Das Bundesgericht kassiert den Entscheid des Obergerichts in einem zur Publikation vorgesehen Urteil (BGE 6B_346/2015 vom 01.03.2016). Es erinnert daran , dass ein kantonaler Instanzenzug zwingend ist:
Vorliegend hat die Vorinstanz in erster und einziger Instanz über das Exequaturbegehren entschieden. Dies widerspricht Art. 106 Abs. 3 Satz 2 IRSG und Art. 80 Abs. 2 BGG, welche einen zweistufigen kantonalen Instanzenzug verlangen (E. 1.3.2).
Dies bedurfte allerdings der Klärung des Verhältnisses zu Art. 55 Abs. 4 StPO:
Die Strafrechtliche Abteilung des Bundesgerichts sprach sich gestützt darauf wiederholt für eine Zuständigkeit der Beschwerdeinstanz aus, allerdings ohne sich zum Spannungsverhältnis zwischen Art. 55 Abs. 4 StPO und Art. 106 Abs. 3 Satz 2 IRSG zu äussern (…). Art. 55 Abs. 4 StPO gilt jedoch nicht absolut. Denn die Gewährung der internationalen Rechtshilfe und das Rechtsmittelverfahren richten sich gemäss Art. 54 StPO nur so weit nach der StPO, als andere Gesetze des Bundes und völkerrechtliche Verträge dafür keine Bestimmungen enthalten. Die Bestimmungen des IRSG gehen der Regelung von Art. 55 Abs. 4 StPO demnach vor (…). Weder der StPO noch der Botschaft lässt sich entnehmen, dass der Gesetzgeber vom zweistufigen kantonalen Instanzenzug im Exequaturverfahren nach Art. 105 f. IRSG hätte abweichen wollen (…) [1.3.2].

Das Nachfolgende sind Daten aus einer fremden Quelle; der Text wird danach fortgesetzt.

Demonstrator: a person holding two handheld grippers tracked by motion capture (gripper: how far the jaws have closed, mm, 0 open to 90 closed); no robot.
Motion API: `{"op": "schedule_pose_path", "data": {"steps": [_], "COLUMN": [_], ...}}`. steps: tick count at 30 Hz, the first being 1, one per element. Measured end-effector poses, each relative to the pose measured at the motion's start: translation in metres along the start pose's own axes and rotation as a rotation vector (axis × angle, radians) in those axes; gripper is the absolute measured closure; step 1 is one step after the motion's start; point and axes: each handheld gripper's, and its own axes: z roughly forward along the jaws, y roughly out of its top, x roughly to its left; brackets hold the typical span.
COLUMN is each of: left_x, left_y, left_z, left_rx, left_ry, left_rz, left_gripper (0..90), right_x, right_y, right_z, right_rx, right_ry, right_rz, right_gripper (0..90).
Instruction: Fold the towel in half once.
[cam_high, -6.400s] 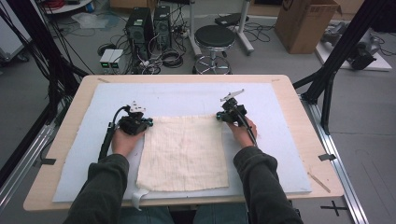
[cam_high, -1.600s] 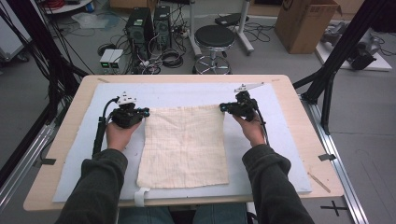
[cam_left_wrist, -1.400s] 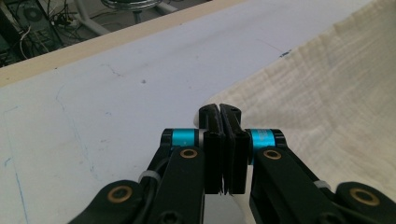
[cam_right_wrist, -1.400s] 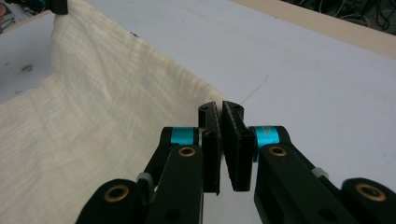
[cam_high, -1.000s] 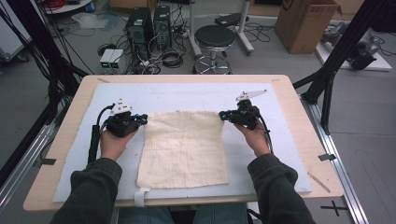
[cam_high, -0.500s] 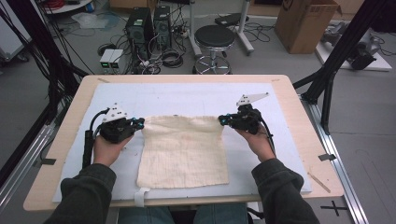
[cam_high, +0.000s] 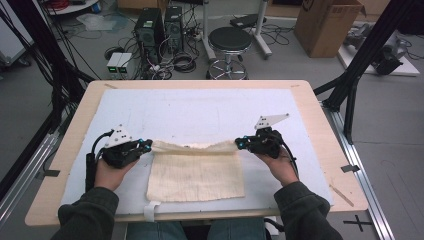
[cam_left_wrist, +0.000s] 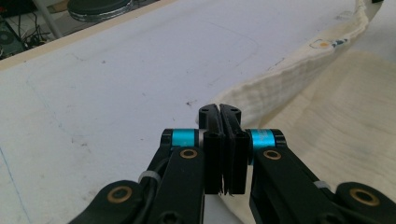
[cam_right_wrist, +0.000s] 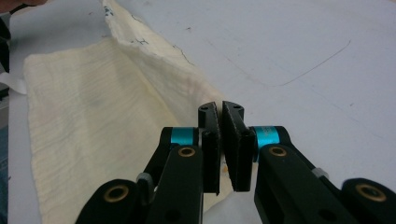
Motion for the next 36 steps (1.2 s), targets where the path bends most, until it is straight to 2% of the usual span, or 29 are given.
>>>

Dann aber eben noch der schwer verständliche Lapsus:
Der Entscheid über das Exequaturbegehren hätte sodann gemäss Art. 106 Abs. 3 Satz 1 IRSG nicht in Form eines Beschlusses, sondern in Form eines begründeten Urteils erfolgen müssen. Damit ist zugleich klar, dass als Rechtsmittel gegen den erstinstanzlichen Exequaturentscheid nur die Berufung in Frage kommt (…).Indem es die Vorinstanz unterliess, den Beschwerdeführer und seinen Rechtsbeistand vor dem Entscheid anzuhören, verstiess sie zudem gegen Art. 105 IRSG und verletzte dessen Anspruch auf rechtliches Gehör (E. 1.3.2).